山田順(ジャーナリスト)

 17日から18日(米東部時間)にかけて行われる日米首脳会談で、安倍晋三首相は、トランプ米大統領と「じっくり話し合う」意向だと伝えられている。いまだにあるのかどうか判然としない「米朝首脳会談」、トランプ氏と金正恩朝鮮労働党委員長との激突をにらんでの日米同盟のあり方が最大の議題となる。そして、先日発動された「鉄鋼・アルミ関税」の適用除外も議題となるだろう。そこで本稿では、鉄鋼・アルミ関税問題を中心に考察を試みてみたい。

 まず、述べておきたいのは、トランプ氏という人物が、人の話をまず聞かない、とんでもない大統領だということ。つまり、首脳会談などと言っても、何が飛び出してくるか分からないのだ。外交常識から言えば、首脳同士が会うのだから、その前に行われる実務交渉や高官協議で大概の話は終わっている。ところが、トランプ政権というのは、この常識が通用しない。
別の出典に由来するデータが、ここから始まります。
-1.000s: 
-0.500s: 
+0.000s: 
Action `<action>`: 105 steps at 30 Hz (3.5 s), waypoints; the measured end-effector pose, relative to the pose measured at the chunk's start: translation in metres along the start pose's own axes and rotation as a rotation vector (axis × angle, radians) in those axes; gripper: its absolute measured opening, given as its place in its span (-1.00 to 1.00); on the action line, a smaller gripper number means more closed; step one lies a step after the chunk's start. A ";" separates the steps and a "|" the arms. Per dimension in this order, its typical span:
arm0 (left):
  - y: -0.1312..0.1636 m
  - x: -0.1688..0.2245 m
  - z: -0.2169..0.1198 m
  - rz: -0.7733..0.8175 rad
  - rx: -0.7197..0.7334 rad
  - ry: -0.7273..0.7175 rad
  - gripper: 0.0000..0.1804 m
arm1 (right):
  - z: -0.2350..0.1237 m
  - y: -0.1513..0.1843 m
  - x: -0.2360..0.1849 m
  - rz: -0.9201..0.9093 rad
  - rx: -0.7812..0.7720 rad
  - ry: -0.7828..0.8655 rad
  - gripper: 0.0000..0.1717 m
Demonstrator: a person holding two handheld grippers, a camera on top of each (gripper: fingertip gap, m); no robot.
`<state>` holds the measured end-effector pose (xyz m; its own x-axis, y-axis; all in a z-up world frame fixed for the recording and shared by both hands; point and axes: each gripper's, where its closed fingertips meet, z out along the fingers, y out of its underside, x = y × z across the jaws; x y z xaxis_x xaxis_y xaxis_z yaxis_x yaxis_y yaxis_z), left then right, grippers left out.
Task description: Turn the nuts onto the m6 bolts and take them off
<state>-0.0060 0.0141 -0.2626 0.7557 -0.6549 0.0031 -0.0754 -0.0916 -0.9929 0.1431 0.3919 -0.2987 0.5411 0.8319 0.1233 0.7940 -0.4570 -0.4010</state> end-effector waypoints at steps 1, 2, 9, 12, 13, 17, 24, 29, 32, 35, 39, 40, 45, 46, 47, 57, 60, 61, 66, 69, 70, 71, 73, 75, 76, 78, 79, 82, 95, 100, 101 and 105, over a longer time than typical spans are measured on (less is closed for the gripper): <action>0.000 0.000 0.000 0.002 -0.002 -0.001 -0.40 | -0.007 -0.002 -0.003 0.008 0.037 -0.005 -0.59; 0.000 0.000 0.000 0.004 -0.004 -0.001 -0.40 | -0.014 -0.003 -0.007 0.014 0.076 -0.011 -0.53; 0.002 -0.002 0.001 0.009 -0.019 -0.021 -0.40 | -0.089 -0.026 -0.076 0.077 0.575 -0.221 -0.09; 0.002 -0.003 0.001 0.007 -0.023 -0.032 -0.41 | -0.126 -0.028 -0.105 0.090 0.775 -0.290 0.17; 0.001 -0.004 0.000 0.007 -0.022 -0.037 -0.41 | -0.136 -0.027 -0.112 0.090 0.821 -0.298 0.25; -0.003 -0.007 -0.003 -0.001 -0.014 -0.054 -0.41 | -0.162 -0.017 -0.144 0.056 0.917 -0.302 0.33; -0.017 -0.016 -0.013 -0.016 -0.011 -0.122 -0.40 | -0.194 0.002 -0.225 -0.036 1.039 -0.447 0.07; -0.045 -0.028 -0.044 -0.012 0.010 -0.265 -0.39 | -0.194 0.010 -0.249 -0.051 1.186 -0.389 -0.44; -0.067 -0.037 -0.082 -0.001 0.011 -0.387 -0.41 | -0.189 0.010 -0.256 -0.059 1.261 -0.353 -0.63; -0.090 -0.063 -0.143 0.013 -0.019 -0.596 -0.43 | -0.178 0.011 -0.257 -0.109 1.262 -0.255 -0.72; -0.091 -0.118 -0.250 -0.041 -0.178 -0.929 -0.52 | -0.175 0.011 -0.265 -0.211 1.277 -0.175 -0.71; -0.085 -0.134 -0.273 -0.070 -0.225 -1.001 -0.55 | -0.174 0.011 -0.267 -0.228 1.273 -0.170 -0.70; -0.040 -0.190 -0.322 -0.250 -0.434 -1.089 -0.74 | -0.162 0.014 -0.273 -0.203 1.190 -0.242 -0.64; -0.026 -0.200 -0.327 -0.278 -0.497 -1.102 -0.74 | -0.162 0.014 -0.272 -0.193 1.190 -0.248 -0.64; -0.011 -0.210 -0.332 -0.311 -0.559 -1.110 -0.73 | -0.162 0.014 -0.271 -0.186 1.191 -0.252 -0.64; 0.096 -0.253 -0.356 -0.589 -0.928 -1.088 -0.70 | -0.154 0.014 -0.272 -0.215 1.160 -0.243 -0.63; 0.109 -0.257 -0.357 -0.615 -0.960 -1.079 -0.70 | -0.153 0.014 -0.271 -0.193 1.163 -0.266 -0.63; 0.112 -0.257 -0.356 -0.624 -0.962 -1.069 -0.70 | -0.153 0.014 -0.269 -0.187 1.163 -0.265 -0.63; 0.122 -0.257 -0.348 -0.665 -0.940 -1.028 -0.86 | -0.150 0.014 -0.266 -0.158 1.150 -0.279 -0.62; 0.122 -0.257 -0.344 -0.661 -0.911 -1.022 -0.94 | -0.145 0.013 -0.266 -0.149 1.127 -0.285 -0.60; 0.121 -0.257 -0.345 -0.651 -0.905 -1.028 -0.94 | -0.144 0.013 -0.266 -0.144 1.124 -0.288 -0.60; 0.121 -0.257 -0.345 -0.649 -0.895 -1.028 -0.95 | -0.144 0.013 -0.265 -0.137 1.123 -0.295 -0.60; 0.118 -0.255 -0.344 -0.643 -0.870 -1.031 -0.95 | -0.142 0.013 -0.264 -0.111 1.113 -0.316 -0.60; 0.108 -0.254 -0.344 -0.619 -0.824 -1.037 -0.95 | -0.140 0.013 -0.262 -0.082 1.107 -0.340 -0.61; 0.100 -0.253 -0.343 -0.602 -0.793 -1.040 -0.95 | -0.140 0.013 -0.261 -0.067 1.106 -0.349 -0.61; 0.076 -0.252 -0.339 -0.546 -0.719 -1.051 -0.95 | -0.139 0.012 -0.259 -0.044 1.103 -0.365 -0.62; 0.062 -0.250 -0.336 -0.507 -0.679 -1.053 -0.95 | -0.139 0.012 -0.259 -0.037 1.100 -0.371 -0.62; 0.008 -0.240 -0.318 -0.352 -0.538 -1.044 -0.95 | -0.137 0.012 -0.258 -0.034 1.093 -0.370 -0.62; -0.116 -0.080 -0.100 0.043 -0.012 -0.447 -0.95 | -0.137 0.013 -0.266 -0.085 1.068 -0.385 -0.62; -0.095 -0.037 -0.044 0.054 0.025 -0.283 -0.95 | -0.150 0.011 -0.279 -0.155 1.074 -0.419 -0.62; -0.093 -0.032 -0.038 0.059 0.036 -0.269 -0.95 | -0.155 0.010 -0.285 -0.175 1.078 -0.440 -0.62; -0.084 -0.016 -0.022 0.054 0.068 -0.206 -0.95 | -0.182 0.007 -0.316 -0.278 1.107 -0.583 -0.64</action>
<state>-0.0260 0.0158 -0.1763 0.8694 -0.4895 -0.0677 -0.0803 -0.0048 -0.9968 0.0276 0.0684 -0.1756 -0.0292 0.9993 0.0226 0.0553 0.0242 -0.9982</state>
 トランプというのは、アメリカ合衆国の歴史に登場したことのない「偉大なる大統領」であり、自分を「(情緒が)すごく安定した天才(a very stable genius)」と思っている男である。しかも、ポルノ女優、ストーミー・ダニエルズと一夜限りの関係を結び、それを口外しないように13万ドルを支払ったという老人である。とてもじゃないが、何を言っても説得などできないだろう。

 米中西部の「ラストベルト(さびついた工業地帯)」の街で、朝からダイナーでクアーズのビールを飲み、ステーキをたいらげるプア・ホワイト(白人貧困層)のために「制裁関税(sanction tariff)」を思いつく「錆びついたアタマ」の持ち主に、今さら自由貿易の大切さを熱弁しても、聞く耳を持たないだろう。菅義偉(よしひで)官房長官は「(日本側から)自由貿易の大切さを十分に申し上げることになる」という見通しを述べたことがあるが、そんなことをまともに言ったら、この老人の機嫌を害すだけである。

 ここから順次説明していきたいが、この大統領には、論理的な説得は一切通用しない。例えば、「大統領閣下、クオリティーの高いわが国の高規格鉄鋼の値段が上がると困るのは貴国の方ではないですか。自動車の販売価格の上昇を招きます」などと言っても、この人は何のことか分からないだろう。毎朝、オーバルオフィス(大統領執務室)に届けられるレクチャーペーパーの枚数が多いと、即座に怒り出すという「天才老人」なのだから。
2017年2月、米フロリダ州でゴルフを楽しみ、ハイタッチする安倍晋三首相(左端)とトランプ米大統領(内閣広報室提供)
2017年2月、米フロリダ州でゴルフを楽しみ、ハイタッチする安倍晋三首相(左端)とトランプ米大統領(内閣広報室提供)
 それでは、トランプタワーに真っ先に駆けつけ、ゴルフを2回もやった「仲の良さ」で、何とかお願いすればいいのだろうか。これもまた違うだろう。なにしろ、この「天才老人」は筋金入りの「白人至上主義者」で「レイシスト」だ。チャイニーズもジャパニーズも、彼にとっては同じだからである。

 それに、トランプ氏には安倍首相より仲のいいゴルフ・フレンドが山ほどいる。フロリダ州パームビーチの金ピカ別荘「マールアラーゴ」の近所には、あのグレッグ・ノーマンも豪邸を構えており、トランプ氏とは「ご近所ゴルフ付き合い」をしている。そのため、トランプ氏はノーマンの頼みにイヤとはいえず、オーストラリアが関税適用除外になったと言われている。